# TASK DIRECTIONS:
The lines below that include the word "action" are to be reported.

---*---

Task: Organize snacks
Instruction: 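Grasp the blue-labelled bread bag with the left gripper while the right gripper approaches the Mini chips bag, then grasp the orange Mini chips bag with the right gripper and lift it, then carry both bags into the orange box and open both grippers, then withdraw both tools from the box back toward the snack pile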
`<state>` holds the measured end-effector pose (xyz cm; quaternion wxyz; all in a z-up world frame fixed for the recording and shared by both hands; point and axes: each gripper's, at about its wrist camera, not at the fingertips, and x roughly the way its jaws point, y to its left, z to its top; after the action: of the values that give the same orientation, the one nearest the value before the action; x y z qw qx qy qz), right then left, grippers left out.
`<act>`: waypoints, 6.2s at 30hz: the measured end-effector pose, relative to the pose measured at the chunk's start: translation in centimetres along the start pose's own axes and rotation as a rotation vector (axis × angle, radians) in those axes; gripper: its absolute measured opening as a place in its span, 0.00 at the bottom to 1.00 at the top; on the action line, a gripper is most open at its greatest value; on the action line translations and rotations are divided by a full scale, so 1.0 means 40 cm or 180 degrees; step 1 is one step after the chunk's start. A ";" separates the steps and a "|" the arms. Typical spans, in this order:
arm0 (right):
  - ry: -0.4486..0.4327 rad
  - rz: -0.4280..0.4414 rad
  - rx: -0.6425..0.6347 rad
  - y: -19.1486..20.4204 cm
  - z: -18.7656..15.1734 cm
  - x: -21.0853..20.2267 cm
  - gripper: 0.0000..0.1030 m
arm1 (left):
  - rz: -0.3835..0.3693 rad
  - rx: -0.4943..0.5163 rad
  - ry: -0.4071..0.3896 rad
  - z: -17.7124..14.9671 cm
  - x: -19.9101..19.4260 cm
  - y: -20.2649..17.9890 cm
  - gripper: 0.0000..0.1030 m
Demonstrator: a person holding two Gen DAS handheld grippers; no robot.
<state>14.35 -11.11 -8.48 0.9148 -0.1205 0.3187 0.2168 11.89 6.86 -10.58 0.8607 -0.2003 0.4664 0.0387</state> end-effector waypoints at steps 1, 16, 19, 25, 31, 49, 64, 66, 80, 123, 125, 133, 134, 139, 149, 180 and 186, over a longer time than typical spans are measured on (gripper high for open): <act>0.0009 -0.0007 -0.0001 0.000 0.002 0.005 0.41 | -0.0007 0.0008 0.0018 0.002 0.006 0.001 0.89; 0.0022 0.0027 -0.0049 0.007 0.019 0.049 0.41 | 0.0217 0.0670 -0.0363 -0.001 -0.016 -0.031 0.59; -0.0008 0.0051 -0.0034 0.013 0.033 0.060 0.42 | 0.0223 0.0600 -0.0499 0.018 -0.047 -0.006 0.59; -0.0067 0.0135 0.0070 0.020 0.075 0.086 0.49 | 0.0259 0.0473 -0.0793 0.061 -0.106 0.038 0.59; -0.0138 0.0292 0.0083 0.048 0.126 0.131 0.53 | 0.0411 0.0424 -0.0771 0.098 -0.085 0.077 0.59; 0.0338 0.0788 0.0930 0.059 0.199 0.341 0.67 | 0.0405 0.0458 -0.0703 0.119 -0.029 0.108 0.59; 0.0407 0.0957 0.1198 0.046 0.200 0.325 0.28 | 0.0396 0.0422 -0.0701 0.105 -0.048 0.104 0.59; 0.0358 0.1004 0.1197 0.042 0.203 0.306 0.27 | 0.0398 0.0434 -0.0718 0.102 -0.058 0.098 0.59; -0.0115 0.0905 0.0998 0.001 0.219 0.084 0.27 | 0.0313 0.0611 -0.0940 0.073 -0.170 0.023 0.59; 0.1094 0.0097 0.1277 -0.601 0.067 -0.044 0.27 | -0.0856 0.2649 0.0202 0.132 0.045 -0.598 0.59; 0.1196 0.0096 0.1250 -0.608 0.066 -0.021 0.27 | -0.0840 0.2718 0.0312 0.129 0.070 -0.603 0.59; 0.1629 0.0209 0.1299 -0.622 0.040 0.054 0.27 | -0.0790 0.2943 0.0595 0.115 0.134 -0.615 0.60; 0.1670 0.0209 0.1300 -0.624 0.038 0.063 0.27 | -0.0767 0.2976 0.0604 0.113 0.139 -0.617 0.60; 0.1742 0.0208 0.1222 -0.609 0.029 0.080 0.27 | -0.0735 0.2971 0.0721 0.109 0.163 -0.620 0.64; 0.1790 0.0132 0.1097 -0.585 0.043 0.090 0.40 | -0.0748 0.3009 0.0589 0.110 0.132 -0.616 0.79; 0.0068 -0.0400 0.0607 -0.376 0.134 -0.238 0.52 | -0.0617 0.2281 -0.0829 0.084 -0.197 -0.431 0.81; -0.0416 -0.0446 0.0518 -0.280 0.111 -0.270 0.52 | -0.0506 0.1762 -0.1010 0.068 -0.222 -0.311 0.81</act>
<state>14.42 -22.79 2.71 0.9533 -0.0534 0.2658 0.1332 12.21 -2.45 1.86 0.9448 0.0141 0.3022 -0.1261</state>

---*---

# WRITTEN REPLY:
`<state>` holds the measured end-effector pose (xyz cm; quaternion wxyz; all in a z-up world frame fixed for the recording and shared by both hands; point and axes: each gripper's, at about its wrist camera, not at the fingertips, and x roughly the way its jaws point, y to its left, z to its top; after the action: of the values that give the same orientation, the one nearest the value before the action; x y z qw qx qy qz), right then left, grippers left out.
`<act>`: waypoints, 6.2s at 30hz: the measured end-effector pose, relative to the pose measured at the chunk's start: translation in centimetres along the start pose's own axes and rotation as a rotation vector (axis × angle, radians) in those axes; gripper: its absolute measured opening as a place in its span, 0.00 at the bottom to 1.00 at the top; on the action line, a gripper is most open at its greatest value; on the action line translations and rotations are divided by a full scale, so 1.0 means 40 cm or 180 degrees; step 1 is one step after the chunk's start. A ";" separates the steps and a "|" the arms. Typical spans, in this order:

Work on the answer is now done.